## Aim of the task:
Retype the records below exactly. Leave nothing out.

[Entries taken from a collection]
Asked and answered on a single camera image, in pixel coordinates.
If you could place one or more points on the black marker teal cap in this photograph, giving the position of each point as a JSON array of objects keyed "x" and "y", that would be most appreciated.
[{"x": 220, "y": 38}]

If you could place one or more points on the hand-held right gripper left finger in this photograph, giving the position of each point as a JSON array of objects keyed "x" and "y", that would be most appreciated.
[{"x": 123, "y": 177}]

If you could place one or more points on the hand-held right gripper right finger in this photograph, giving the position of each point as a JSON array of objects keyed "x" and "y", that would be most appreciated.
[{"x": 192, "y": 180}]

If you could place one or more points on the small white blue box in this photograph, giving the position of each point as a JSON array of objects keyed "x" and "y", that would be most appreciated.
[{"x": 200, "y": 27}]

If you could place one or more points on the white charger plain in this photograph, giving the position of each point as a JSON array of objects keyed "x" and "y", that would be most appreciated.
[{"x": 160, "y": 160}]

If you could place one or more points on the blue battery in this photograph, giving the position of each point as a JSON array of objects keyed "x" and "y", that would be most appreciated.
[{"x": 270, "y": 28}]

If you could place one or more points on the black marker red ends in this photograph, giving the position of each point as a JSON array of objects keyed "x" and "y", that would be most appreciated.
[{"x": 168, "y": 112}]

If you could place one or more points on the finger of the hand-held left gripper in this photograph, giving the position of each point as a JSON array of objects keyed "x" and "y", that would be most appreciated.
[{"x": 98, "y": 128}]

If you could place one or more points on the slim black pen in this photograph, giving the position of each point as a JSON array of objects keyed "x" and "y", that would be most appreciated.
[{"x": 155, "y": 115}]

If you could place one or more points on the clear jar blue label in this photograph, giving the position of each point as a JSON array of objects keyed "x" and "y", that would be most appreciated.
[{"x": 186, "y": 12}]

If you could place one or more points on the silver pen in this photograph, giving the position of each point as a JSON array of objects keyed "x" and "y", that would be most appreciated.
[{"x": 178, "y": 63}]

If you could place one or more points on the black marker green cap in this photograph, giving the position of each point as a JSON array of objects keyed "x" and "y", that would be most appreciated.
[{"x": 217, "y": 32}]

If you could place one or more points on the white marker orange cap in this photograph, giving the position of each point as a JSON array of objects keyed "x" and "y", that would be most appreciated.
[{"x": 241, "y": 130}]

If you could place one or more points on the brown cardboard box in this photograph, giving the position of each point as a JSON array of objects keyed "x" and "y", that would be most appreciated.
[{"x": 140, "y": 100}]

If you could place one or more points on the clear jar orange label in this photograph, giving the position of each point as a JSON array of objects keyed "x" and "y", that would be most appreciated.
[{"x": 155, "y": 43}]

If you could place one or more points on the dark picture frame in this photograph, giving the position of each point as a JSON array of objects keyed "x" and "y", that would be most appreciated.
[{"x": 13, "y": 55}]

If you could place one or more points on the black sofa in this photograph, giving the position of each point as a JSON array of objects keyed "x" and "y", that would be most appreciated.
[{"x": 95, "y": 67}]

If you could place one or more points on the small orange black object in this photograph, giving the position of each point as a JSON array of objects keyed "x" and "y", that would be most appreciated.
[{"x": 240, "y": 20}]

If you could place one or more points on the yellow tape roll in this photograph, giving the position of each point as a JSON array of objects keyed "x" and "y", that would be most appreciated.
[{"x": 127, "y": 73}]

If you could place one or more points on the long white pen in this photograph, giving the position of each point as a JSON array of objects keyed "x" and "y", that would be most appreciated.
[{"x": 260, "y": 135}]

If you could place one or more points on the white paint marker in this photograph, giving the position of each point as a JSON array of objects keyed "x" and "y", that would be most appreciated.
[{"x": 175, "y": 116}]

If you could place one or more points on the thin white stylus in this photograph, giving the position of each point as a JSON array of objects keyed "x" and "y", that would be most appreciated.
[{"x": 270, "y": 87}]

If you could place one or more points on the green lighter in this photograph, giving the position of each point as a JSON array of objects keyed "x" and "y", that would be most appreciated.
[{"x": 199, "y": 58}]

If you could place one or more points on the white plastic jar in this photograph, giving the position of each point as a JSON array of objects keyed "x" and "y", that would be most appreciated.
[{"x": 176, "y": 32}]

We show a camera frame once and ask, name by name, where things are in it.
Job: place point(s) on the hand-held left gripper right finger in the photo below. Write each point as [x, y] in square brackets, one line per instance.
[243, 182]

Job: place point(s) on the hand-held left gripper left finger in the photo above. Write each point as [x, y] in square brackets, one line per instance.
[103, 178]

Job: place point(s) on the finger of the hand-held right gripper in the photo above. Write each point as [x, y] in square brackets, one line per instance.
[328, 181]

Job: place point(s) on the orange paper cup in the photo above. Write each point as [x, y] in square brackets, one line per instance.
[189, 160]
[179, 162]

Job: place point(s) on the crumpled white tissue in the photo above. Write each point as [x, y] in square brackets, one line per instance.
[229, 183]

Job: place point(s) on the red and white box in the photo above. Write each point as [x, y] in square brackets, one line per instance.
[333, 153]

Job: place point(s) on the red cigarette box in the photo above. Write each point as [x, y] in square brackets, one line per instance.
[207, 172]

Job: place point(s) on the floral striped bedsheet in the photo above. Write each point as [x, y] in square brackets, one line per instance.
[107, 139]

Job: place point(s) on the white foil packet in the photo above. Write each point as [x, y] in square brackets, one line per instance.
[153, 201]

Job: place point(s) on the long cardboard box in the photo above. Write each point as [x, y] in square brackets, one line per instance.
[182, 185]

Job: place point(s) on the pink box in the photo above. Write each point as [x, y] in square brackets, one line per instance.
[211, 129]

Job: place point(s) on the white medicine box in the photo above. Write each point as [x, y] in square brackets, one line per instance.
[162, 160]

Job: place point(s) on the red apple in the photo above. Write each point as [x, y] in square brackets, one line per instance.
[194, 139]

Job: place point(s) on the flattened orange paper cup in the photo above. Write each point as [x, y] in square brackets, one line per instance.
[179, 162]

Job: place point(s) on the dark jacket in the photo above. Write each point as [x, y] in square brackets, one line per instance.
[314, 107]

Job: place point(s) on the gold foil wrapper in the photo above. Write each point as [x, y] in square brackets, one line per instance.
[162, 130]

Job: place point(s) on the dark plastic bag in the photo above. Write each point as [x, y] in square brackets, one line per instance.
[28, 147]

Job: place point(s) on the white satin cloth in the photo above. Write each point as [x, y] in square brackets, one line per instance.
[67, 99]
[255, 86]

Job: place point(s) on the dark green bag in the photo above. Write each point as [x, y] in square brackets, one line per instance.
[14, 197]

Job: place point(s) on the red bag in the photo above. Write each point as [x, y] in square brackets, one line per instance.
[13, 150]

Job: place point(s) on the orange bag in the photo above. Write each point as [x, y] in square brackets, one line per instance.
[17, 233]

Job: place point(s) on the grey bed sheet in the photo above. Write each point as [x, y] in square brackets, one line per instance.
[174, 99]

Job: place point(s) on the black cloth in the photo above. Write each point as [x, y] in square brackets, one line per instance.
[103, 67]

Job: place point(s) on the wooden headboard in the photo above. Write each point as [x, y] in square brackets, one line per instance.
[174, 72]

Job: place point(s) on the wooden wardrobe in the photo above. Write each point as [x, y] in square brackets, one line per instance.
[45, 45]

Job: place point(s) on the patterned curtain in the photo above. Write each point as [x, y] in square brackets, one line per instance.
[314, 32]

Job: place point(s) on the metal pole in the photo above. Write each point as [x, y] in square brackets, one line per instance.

## Answer section:
Asked and answered on a single camera image, in pixel coordinates.
If you could place one or more points on the black marker teal cap in this photograph, giving the position of each point as a JSON array of objects keyed "x" and "y", that would be most appreciated.
[{"x": 220, "y": 38}]

If you could place one or more points on the hand-held right gripper left finger in this photograph, giving the position of each point as a JSON array of objects keyed "x" and "y", that would be most appreciated.
[{"x": 123, "y": 177}]

If you could place one or more points on the hand-held right gripper right finger in this photograph, giving the position of each point as a JSON array of objects keyed "x" and "y", that would be most appreciated.
[{"x": 192, "y": 180}]

If you could place one or more points on the small white blue box in this photograph, giving the position of each point as a JSON array of objects keyed "x" and "y", that would be most appreciated.
[{"x": 200, "y": 27}]

If you could place one or more points on the white charger plain in this photograph, giving the position of each point as a JSON array of objects keyed "x" and "y", that would be most appreciated.
[{"x": 160, "y": 160}]

If you could place one or more points on the blue battery in this photograph, giving the position of each point as a JSON array of objects keyed "x" and "y", that would be most appreciated.
[{"x": 270, "y": 28}]

If you could place one or more points on the black marker red ends in this photograph, giving the position of each point as a JSON array of objects keyed "x" and "y", that would be most appreciated.
[{"x": 168, "y": 112}]

If you could place one or more points on the finger of the hand-held left gripper in this photograph, giving the position of each point as a JSON array of objects keyed "x" and "y", that would be most appreciated.
[{"x": 98, "y": 128}]

If you could place one or more points on the slim black pen in this photograph, giving the position of each point as a JSON array of objects keyed "x" and "y", that would be most appreciated.
[{"x": 155, "y": 115}]

If you could place one or more points on the clear jar blue label in this photograph, giving the position of each point as a JSON array of objects keyed "x" and "y", that would be most appreciated.
[{"x": 186, "y": 12}]

If you could place one or more points on the silver pen in this photograph, giving the position of each point as a JSON array of objects keyed "x" and "y", that would be most appreciated.
[{"x": 178, "y": 63}]

If you could place one or more points on the black marker green cap in this photograph, giving the position of each point as a JSON array of objects keyed "x" and "y", that would be most appreciated.
[{"x": 217, "y": 32}]

If you could place one or more points on the white marker orange cap in this photograph, giving the position of each point as a JSON array of objects keyed "x" and "y", that would be most appreciated.
[{"x": 241, "y": 130}]

If you could place one or more points on the brown cardboard box in this photograph, giving the position of each point as a JSON array of objects keyed "x" and "y", that would be most appreciated.
[{"x": 140, "y": 100}]

If you could place one or more points on the clear jar orange label in this photograph, giving the position of each point as a JSON array of objects keyed "x" and "y", that would be most appreciated.
[{"x": 155, "y": 43}]

If you could place one or more points on the dark picture frame in this photograph, giving the position of each point as a JSON array of objects keyed "x" and "y", that would be most appreciated.
[{"x": 13, "y": 55}]

If you could place one or more points on the black sofa in this photograph, giving the position of each point as a JSON array of objects keyed "x" and "y", that would be most appreciated.
[{"x": 95, "y": 67}]

If you could place one or more points on the small orange black object in this photograph, giving the position of each point as a JSON array of objects keyed "x" and "y", that would be most appreciated.
[{"x": 240, "y": 20}]

If you could place one or more points on the yellow tape roll in this photograph, giving the position of each point as a JSON array of objects keyed "x" and "y", that would be most appreciated.
[{"x": 127, "y": 73}]

If you could place one or more points on the long white pen in this photograph, giving the position of each point as a JSON array of objects keyed "x" and "y", that would be most appreciated.
[{"x": 260, "y": 135}]

If you could place one or more points on the white paint marker in this photograph, giving the position of each point as a JSON array of objects keyed "x" and "y", that would be most appreciated.
[{"x": 175, "y": 116}]

If you could place one or more points on the thin white stylus in this photograph, giving the position of each point as a JSON array of objects keyed "x" and "y", that would be most appreciated.
[{"x": 270, "y": 87}]

If you could place one or more points on the green lighter in this photograph, giving the position of each point as a JSON array of objects keyed "x" and "y", that would be most appreciated.
[{"x": 199, "y": 58}]

If you could place one or more points on the white plastic jar in this photograph, giving the position of each point as a JSON array of objects keyed "x" and "y", that would be most appreciated.
[{"x": 176, "y": 32}]

We show a camera frame once and ask, name by name, where things are in it.
Job: place point(s) on the hand-held left gripper right finger in the photo below. Write each point as [x, y] in square brackets, one line per instance.
[243, 182]

Job: place point(s) on the hand-held left gripper left finger in the photo above. Write each point as [x, y] in square brackets, one line per instance.
[103, 178]

Job: place point(s) on the finger of the hand-held right gripper in the photo above. Write each point as [x, y] in square brackets, one line per instance.
[328, 181]

Job: place point(s) on the orange paper cup in the photo above. Write each point as [x, y] in square brackets, one line per instance.
[189, 160]
[179, 162]

Job: place point(s) on the crumpled white tissue in the photo above. Write each point as [x, y] in square brackets, one line per instance.
[229, 183]

Job: place point(s) on the red and white box in the photo above. Write each point as [x, y] in square brackets, one line per instance.
[333, 153]

Job: place point(s) on the red cigarette box in the photo above. Write each point as [x, y] in square brackets, one line per instance.
[207, 172]

Job: place point(s) on the floral striped bedsheet in the photo above. Write each point as [x, y] in square brackets, one line per instance.
[107, 139]

Job: place point(s) on the white foil packet in the photo above. Write each point as [x, y] in square brackets, one line per instance.
[153, 201]

Job: place point(s) on the long cardboard box in the photo above. Write each point as [x, y] in square brackets, one line per instance.
[182, 185]

Job: place point(s) on the pink box in the photo above. Write each point as [x, y] in square brackets, one line per instance.
[211, 129]

Job: place point(s) on the white medicine box in the photo above. Write each point as [x, y] in square brackets, one line per instance.
[162, 160]

Job: place point(s) on the red apple in the photo above. Write each point as [x, y] in square brackets, one line per instance.
[194, 139]

Job: place point(s) on the flattened orange paper cup in the photo above. Write each point as [x, y] in square brackets, one line per instance.
[179, 162]

Job: place point(s) on the dark jacket in the photo above. Write each point as [x, y] in square brackets, one line per instance.
[314, 107]

Job: place point(s) on the gold foil wrapper in the photo above. Write each point as [x, y] in square brackets, one line per instance.
[162, 130]

Job: place point(s) on the dark plastic bag in the photo above. Write each point as [x, y] in square brackets, one line per instance.
[28, 147]

Job: place point(s) on the white satin cloth in the photo above. Write each point as [x, y] in square brackets, one line per instance.
[67, 99]
[255, 86]

Job: place point(s) on the dark green bag in the photo above. Write each point as [x, y] in square brackets, one line per instance.
[14, 197]

Job: place point(s) on the red bag in the photo above. Write each point as [x, y] in square brackets, one line per instance.
[13, 150]

Job: place point(s) on the orange bag in the photo above. Write each point as [x, y] in square brackets, one line per instance.
[17, 233]

Job: place point(s) on the grey bed sheet in the photo above. Write each point as [x, y] in square brackets, one line per instance.
[174, 99]

Job: place point(s) on the black cloth in the photo above. Write each point as [x, y] in square brackets, one line per instance.
[103, 67]

Job: place point(s) on the wooden headboard in the photo above. Write each point as [x, y] in square brackets, one line per instance.
[174, 72]

Job: place point(s) on the wooden wardrobe in the photo above. Write each point as [x, y] in square brackets, one line per instance.
[45, 45]

Job: place point(s) on the patterned curtain in the photo above. Write each point as [x, y] in square brackets, one line per instance.
[314, 32]

Job: place point(s) on the metal pole in the photo above. Write each point as [x, y] in square brackets, one line per instance.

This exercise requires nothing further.